Capturing the Interest of Robots
L-VITeX is a lightweight vision system, based on Edge Impulse's FOMO model, for resource-constrained robots engaged in terrain exploration.
Whether an autonomous robot is exploring the depths of the ocean, navigating the highways, or climbing the mountains of Mars, it needs a means to understand its surroundings. This information is essential for navigation, locating relevant objects, and other tasks required for carrying out its mission.
The real world is very complex, and can be understood on many different levels. But it is impractical for a robotic system to attempt to understand everything about its environment. Instead, they often run a Region of Interest (RoI) detection algorithm that assists them in locating only relevant features in their surroundings.
These algorithms tend to be very computationally expensive, however. Where size, cost, and energy consumption are of little concern, deploying them is not especially challenging. But when it comes to small drones and other resource-constrained systems that have hard limits on their available onboard computational power, most traditional RoI detection algorithms are out of reach.
A pair of engineers at the Rajshahi University of Engineering & Technology and Brac University have recently developed what they call L-VITeX, which is a lightweight visual intuition system for terrain exploration designed for resource-constrained robots and swarms. By leveraging L-VITeX, robots can save time and conserve energy by focusing their efforts on important areas during their explorations.
The core component of L-VITeX is Edge Impulse’s FOMO (Faster Objects, More Objects) model, which utilizes a truncated version of the MobileNet-V2 architecture. The FOMO model processes input images by dividing them into grids (e.g., 8x8 pixels) and identifies object centroids within each grid cell, rather than relying on bounding boxes, making it computationally efficient. By quantizing the model, L-VITeX further reduces memory usage and power consumption, enabling real-time performance on low-power hardware like the ESP-32 Cam.
L-VITeX employs an emphasis function (EF) that triggers specific actions when RoIs are detected in the environment by the FOMO model. For example, in a proof-of-concept experiment with a TinyTurtle robot, the EF was programmed to activate a “Look Close” behavior. This action directed the robot to slow down and approach the detected RoI for a closer inspection, ensuring that the robot gathers detailed visual data from areas of interest, rather than wasting resources on less relevant surroundings.
The performance of the system was assessed in a number of experiments. Using a dataset consisting of video from drones, a floating-point model performed well, achieving an F1 score of 0.92 at higher resolutions (64x64 and 96x96), with accuracy reaching up to 98.51 percent. However, increasing the resolution also led to higher latency and Peak RAM Occupation (PRO). The quantized integer (int8) model offered a significant reduction in latency and PRO while maintaining similar accuracy and F1 scores, particularly at higher resolutions.

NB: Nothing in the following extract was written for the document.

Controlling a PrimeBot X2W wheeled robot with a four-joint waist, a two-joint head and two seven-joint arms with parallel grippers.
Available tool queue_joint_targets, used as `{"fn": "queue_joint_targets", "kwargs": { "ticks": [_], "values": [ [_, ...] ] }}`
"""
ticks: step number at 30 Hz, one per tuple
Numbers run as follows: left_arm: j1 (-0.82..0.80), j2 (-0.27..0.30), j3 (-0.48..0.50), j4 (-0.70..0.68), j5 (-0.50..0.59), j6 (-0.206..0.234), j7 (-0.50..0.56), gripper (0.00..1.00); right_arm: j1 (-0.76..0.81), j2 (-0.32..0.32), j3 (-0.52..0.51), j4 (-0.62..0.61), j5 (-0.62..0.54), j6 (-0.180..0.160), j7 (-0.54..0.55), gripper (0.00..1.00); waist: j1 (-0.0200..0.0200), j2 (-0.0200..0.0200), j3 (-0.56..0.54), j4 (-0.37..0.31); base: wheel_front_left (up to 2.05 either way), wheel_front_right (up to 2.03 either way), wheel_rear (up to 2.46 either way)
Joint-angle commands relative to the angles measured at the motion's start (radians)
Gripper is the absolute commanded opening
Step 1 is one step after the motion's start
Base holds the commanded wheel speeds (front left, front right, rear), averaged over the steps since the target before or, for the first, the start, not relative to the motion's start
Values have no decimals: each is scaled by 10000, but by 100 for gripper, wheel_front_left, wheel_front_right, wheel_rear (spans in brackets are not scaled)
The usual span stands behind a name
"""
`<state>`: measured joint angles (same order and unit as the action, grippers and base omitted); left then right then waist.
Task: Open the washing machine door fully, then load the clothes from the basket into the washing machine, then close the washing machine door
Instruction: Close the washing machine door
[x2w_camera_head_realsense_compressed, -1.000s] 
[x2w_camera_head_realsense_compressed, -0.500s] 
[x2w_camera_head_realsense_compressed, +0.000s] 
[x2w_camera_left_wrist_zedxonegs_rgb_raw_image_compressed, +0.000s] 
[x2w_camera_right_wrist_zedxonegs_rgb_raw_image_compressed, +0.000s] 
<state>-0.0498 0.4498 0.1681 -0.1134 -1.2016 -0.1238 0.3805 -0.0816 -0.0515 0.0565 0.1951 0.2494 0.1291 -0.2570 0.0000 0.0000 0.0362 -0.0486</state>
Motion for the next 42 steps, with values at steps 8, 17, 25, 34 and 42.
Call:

Using another dataset targeted at rock detection by rovers, a floating-point model again performed well, with F1 scores improving from 0.63 at 32x32 to 0.88 at 96x96. Again, the int8 model offered similar results but with better efficiency in terms of latency and memory usage.
This research successfully demonstrates the potential of a lightweight, FOMO-based object detection system for vision-guided terrain exploration. While challenges remain in detecting objects with less contrast, the work establishes a foundation for improving vision-based exploration tasks, with future efforts focusing on enhancing detection accuracy in more complex scenarios.